This blog was originally published in the C40 Knowledge Hub and is reposted here with C40’s permission.
The task is clear: in most cities, action to reduce greenhouse gas emissions needs to address how buildings use energy. To do this successfully, cities must design ambitious plans and programs with data at their core. Specifically, cities need to decide what building data should be collected, how to analyze it, and how the information can be used to drive deeper carbon reductions.
At the Institute for Market Transformation (IMT) we specialize in driving market demand for better, high-performing buildings, and work with governments and real estate decision-makers to create and deploy effective solutions that drive action and reap long-term benefits. From our work with cities, these are the things we’ve found to be central for cities to effectively use building performance data. While grounded in experience the United States, the broad lessons are applicable to cities seeking to better deploy building data to develop better policies and tackle climate change across the globe.
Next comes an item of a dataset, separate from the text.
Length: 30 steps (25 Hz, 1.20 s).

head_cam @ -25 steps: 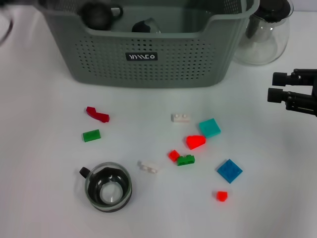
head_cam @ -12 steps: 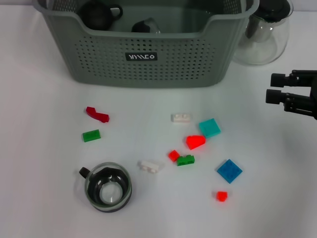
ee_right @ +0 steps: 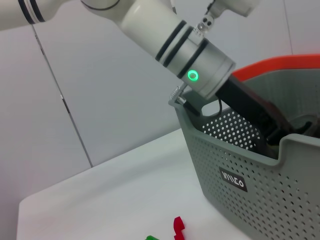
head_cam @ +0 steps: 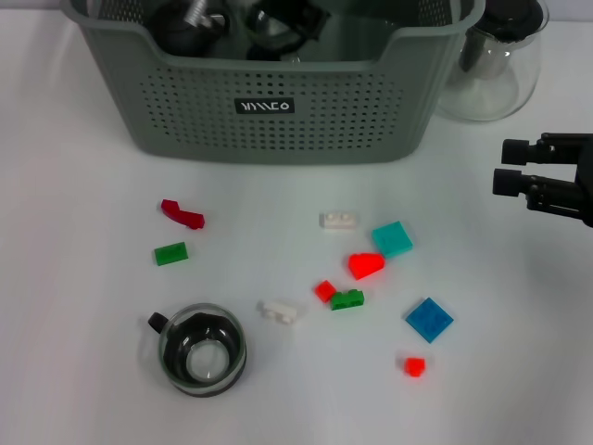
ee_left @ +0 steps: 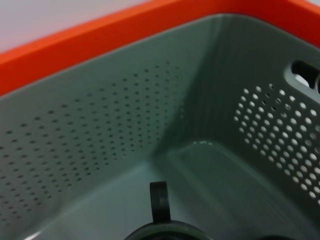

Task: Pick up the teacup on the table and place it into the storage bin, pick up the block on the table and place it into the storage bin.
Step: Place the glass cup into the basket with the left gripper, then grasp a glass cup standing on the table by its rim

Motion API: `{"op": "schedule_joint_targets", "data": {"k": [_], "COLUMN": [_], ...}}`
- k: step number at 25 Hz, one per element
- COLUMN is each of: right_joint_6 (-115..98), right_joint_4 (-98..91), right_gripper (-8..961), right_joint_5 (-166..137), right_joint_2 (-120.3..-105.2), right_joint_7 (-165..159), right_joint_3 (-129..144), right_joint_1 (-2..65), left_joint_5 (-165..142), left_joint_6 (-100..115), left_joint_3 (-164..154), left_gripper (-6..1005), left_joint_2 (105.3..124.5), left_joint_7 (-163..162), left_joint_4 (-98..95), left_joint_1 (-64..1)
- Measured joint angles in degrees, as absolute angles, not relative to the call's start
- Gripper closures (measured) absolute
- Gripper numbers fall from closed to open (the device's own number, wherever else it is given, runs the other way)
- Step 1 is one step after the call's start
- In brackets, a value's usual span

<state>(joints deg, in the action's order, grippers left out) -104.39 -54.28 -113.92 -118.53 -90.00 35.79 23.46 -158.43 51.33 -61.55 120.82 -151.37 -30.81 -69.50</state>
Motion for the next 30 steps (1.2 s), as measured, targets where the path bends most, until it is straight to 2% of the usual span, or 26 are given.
{"op": "schedule_joint_targets", "data": {"k": [8,9,14,17,21,25,27,29,30], "right_joint_6": [-104.6,-104.6,-104.7,-104.7,-104.7,-104.6,-104.6,-104.6,-104.7], "right_joint_4": [-53.7,-53.6,-53.6,-53.6,-53.6,-53.6,-53.6,-53.6,-53.6], "right_gripper": [468,468,468,468,467,469,468,467,467], "right_joint_5": [-113.9,-113.9,-113.9,-113.9,-113.9,-113.9,-113.9,-113.9,-113.9], "right_joint_2": [-118.38,-118.34,-118.1,-118.05,-118.03,-118.04,-118.04,-118.03,-118.03], "right_joint_7": [-90.0,-90.0,-90.0,-90.0,-90.0,-90.0,-90.0,-90.0,-90.0], "right_joint_3": [36.0,35.9,35.6,35.6,35.6,35.6,35.6,35.6,35.6], "right_joint_1": [23.3,23.3,23.0,22.9,23.0,23.1,23.1,23.0,23.0], "left_joint_5": [-159.1,-159.1,-142.0,-123.0,-100.8,-92.9,-94.6,-98.6,-102.4], "left_joint_6": [54.5,54.5,64.8,71.7,86.2,102.0,107.6,109.4,110.1], "left_joint_3": [-60.4,-60.4,-55.4,-50.3,-37.1,-25.5,-21.8,-20.7,-20.7], "left_gripper": [882,840,638,532,447,379,346,312,312], "left_joint_2": [121.22,121.22,122.99,122.0,120.5,119.66,119.74,120.58,121.62], "left_joint_7": [-153.1,-153.1,-146.2,-138.9,-127.5,-116.1,-109.7,-104.0,-98.8], "left_joint_4": [-34.9,-34.9,-61.8,-70.0,-68.5,-62.3,-60.6,-60.8,-61.8], "left_joint_1": [-68.4,-68.4,-55.0,-47.6,-41.2,-36.9,-34.1,-31.1,-28.6]}}
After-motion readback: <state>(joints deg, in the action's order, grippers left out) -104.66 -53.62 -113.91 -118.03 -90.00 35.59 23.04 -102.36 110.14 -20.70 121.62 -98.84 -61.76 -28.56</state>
First, design policies to collect data.
To use data, you have to first collect it. The first step here for many cities is to enact benchmarking and transparency laws, which require building owners to report building performance data. Cities then share that information with the public. To date, in the United States, more than 30 cities, several states, and one county have mandatory policies in place for private-sector buildings.
The data produced by benchmarking and transparency ordinances helps real estate market actors factor resource efficiency into the transactional and management decisions they make about their properties. Benchmarking data can also be used by utilities to improve the marketing and design of their energy efficiency programs, and by researchers to study the impact of energy efficiency policies and programs on building energy consumption. Critically for cities, these policies offer the ability to collect more granular data than is typically reported publicly. We recommend that city policies require access to monthly data at minimum, but many jurisdictions are looking at policies that require more than simply reporting energy use. These policies, like the one recently passed in Philadelphia, require energy audits of facilities, or retrocommissioning or retuning of building systems. When it comes to data, these policies allow a city to collect specific asset-level information on a building.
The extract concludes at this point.